Dengan kembalinya Maxim von Waldeck yang berjaya, reputasi Count Therese di dalam kerajaan melambung tinggi. Dia berubah dari pria berhati dingin yang menjual putrinya kepada prajurit yang terkutuk menjadi pria beruntung yang mendapatkan jackpot dan mengubah hidupnya.
Bagaimanapun, itu adalah jenis gosip menarik yang disukai orang, dengan banyak sarkasme bercampur di dalamnya.
Daisy terus berperilaku seperti putri yang rapuh dan mencuri pandang cepat kepada suaminya untuk mengukur ekspresinya.
'Ini bukan reaksi yang aku harapkan…'
Dia khawatir suaminya mungkin bertindak seperti saat di mansion Waldeck, membuat tampilan yang memalukan. Hanya membayangkan bagaimana Count Therese mungkin menggoda tentang itu sudah cukup melelahkan. Namun, sikap Maxim von Waldeck terhadap mertuanya anehnya terasa jauh.
'Apakah dia berhati-hati?'
Meskipun dia sudah berusaha meyakinkannya untuk membiarkannya pergi sendirian, dia tetap bersikeras untuk ikut.

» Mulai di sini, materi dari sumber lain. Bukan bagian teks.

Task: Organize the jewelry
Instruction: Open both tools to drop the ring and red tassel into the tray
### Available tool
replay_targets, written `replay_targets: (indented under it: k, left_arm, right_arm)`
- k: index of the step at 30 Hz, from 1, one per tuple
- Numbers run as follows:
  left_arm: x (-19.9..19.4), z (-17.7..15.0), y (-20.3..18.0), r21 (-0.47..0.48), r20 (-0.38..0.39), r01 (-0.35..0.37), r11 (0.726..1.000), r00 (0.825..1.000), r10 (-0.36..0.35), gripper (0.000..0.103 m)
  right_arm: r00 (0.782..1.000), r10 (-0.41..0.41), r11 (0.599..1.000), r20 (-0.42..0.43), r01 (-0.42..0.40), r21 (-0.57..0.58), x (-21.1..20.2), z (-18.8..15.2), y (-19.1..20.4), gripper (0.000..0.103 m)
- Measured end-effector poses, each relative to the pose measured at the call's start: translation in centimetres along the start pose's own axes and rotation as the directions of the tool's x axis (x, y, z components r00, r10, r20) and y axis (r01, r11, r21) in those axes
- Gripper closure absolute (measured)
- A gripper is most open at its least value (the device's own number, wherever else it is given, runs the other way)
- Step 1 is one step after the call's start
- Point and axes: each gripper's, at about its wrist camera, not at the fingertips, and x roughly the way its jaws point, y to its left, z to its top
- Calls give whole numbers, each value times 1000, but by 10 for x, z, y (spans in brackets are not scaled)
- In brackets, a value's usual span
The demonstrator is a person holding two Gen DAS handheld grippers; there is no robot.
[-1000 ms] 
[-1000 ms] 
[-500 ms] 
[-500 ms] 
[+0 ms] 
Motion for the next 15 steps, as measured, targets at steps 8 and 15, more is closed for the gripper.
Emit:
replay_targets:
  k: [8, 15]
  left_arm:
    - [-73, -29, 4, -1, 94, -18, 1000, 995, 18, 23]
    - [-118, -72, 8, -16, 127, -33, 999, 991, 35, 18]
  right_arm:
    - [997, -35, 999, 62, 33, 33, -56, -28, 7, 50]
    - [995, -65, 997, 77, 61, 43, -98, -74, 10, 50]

Pria ini, yang biasanya bertindak terlalu akrab dengannya, kini tetap diam, hanya berbicara ketika perlu.
"Silakan duduk. Daun teh baru dari Timur ini memiliki aroma yang luar biasa."
"Aku minta maaf, tapi aku tidak terlalu suka teh."
"Oh, kalau begitu bolehkah aku menyiapkan sesuatu yang lain untukmu?"
"Tidak perlu."
Jawabannya singkat.
Jadi dia berhati-hati. Semakin dia mengamatinya, semakin banyak kecurigaan Daisy yang terkonfirmasi.
'Aku benar-benar tidak bisa memahaminya.'
Meskipun dia baru saja kembali, dia merasa bahwa tidak peduli seberapa lama dia mengamatinya, mungkin dia tidak akan pernah sepenuhnya memahami pria yang membingungkan ini.